Case DT, Zhao X, Gillespie DC - PLoS ONE (2011)

Bottom Line: Principal neurons of the lateral superior olive (LSO) compute the interaural intensity differences necessary for localizing high-frequency sounds.In the NMDAR-mediated response, GluN2B-containing NMDARs predominate in the first postnatal week and decline sharply thereafter.Our data are consistent with a model in which the excitatory and inhibitory projections to LSO are functionally refined in parallel during the first postnatal week, and they further suggest that GluN2B-containing NMDARs may mediate early refinement in the VCN-LSO pathway.
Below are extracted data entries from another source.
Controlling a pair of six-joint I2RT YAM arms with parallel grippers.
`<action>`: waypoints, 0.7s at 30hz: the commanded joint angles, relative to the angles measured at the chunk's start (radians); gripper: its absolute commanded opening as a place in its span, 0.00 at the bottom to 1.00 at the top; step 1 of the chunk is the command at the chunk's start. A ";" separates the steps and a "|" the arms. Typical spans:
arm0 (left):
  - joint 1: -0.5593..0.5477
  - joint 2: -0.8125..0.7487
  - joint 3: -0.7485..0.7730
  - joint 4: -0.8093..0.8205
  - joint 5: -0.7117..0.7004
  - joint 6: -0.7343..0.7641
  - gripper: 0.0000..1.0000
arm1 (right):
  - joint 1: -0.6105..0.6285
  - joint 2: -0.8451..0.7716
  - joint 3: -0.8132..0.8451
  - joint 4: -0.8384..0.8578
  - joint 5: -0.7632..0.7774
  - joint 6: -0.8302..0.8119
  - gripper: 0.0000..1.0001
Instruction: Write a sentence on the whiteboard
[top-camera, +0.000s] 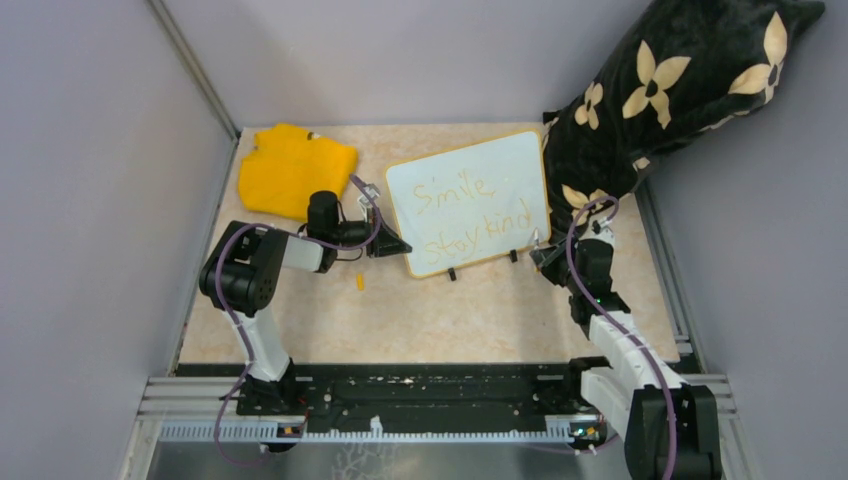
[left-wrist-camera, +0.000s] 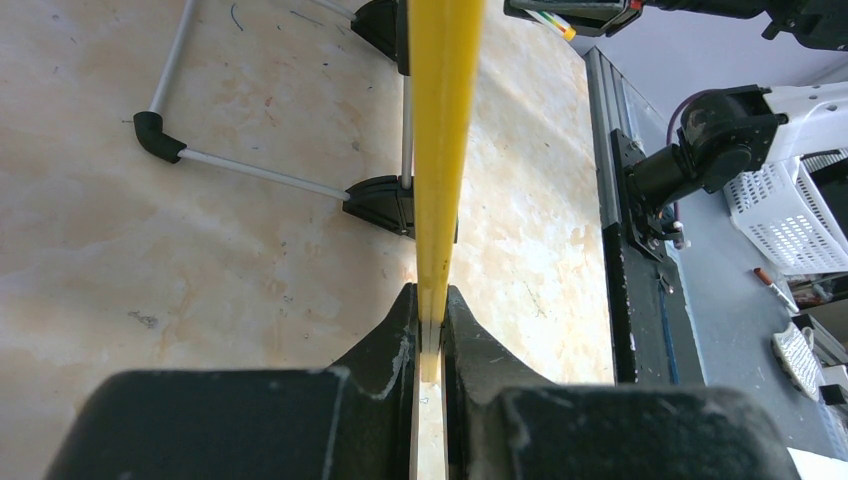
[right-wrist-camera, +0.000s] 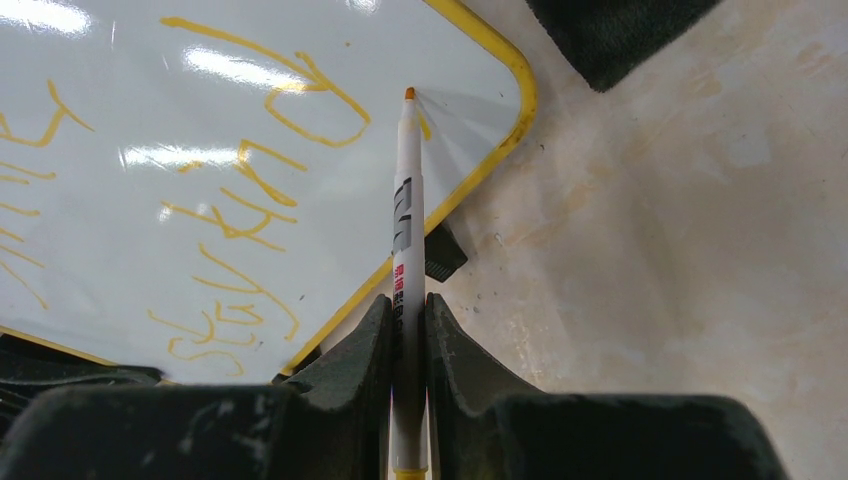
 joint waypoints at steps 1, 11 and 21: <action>0.007 0.023 -0.001 -0.076 -0.070 0.034 0.00 | -0.015 0.004 0.021 0.066 -0.005 -0.007 0.00; 0.007 0.020 -0.001 -0.079 -0.070 0.034 0.00 | -0.014 0.013 -0.006 0.088 -0.026 0.006 0.00; 0.007 0.018 0.001 -0.077 -0.073 0.032 0.00 | -0.014 0.045 -0.009 0.079 -0.043 0.011 0.00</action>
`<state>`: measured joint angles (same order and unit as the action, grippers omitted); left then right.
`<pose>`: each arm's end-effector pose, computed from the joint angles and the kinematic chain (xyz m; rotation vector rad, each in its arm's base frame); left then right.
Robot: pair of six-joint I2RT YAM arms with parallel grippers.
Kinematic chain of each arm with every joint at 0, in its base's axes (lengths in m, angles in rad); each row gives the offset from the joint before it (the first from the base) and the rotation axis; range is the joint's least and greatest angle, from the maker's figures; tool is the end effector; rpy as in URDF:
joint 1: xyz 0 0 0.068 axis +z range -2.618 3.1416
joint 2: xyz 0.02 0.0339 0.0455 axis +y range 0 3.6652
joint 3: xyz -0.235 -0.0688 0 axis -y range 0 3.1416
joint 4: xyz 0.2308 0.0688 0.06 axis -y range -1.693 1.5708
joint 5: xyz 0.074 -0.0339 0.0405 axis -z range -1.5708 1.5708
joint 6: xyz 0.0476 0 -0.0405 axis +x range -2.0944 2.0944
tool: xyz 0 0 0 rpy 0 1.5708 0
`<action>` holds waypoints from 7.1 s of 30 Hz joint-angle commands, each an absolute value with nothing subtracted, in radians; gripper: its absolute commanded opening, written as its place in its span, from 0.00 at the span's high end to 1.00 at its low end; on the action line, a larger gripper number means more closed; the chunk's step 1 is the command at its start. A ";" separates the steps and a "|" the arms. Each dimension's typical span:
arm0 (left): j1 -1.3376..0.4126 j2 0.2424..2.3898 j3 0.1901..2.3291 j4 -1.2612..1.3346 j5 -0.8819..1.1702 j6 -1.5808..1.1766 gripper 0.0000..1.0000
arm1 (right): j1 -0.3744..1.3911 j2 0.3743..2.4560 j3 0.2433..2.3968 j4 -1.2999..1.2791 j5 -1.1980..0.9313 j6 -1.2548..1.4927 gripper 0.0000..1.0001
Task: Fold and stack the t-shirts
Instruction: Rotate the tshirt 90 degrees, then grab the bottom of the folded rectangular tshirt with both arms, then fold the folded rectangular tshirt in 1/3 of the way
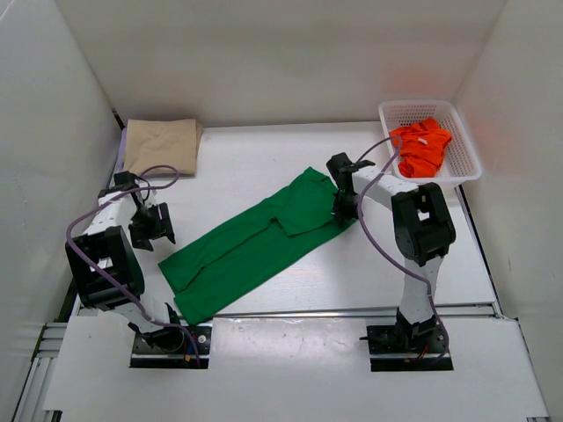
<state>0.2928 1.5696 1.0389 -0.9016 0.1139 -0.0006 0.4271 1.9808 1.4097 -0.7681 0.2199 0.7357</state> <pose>0.2561 0.0716 0.1633 -0.4247 2.9547 -0.1382 0.3392 0.1430 0.1375 0.4704 2.7881 -0.0802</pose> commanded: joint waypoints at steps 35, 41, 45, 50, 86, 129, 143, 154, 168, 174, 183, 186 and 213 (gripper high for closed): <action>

View Article: PubMed Central - PubMed

Affiliation: Neuroscience Graduate Program, McMaster University, Hamilton, Ontario, Canada.

ABSTRACT
Principal neurons of the lateral superior olive (LSO) compute the interaural intensity differences necessary for localizing high-frequency sounds. To perform this computation, the LSO requires precisely tuned, converging excitatory and inhibitory inputs that are driven by the two ears and that are matched for stimulus frequency. In rodents, the inhibitory inputs, which arise from the medial nucleus of the trapezoid body (MNTB), undergo extensive functional refinement during the first postnatal week. Similar functional refinement of the ascending excitatory pathway, which arises in the anteroventral cochlear nucleus (AVCN), has been assumed but has not been well studied. Using whole-cell voltage clamp in acute brainstem slices of neonatal rats, we examined developmental changes in input strength and pre- and post-synaptic properties of the VCN-LSO pathway. A key question was whether functional refinement in one of the two major input pathways might precede and then guide refinement in the opposite pathway. We find that elimination and strengthening of VCN inputs to the LSO occurs over a similar period to that seen for the ascending inhibitory (MNTB-LSO) pathway. During this period, the fractional contribution provided by NMDA receptors (NMDARs) declines while the contribution from AMPA receptors (AMPARs) increases. In the NMDAR-mediated response, GluN2B-containing NMDARs predominate in the first postnatal week and decline sharply thereafter. Finally, the progressive decrease in paired-pulse depression between birth and hearing onset allows these synapses to follow progressively higher frequencies. Our data are consistent with a model in which the excitatory and inhibitory projections to LSO are functionally refined in parallel during the first postnatal week, and they further suggest that GluN2B-containing NMDARs may mediate early refinement in the VCN-LSO pathway.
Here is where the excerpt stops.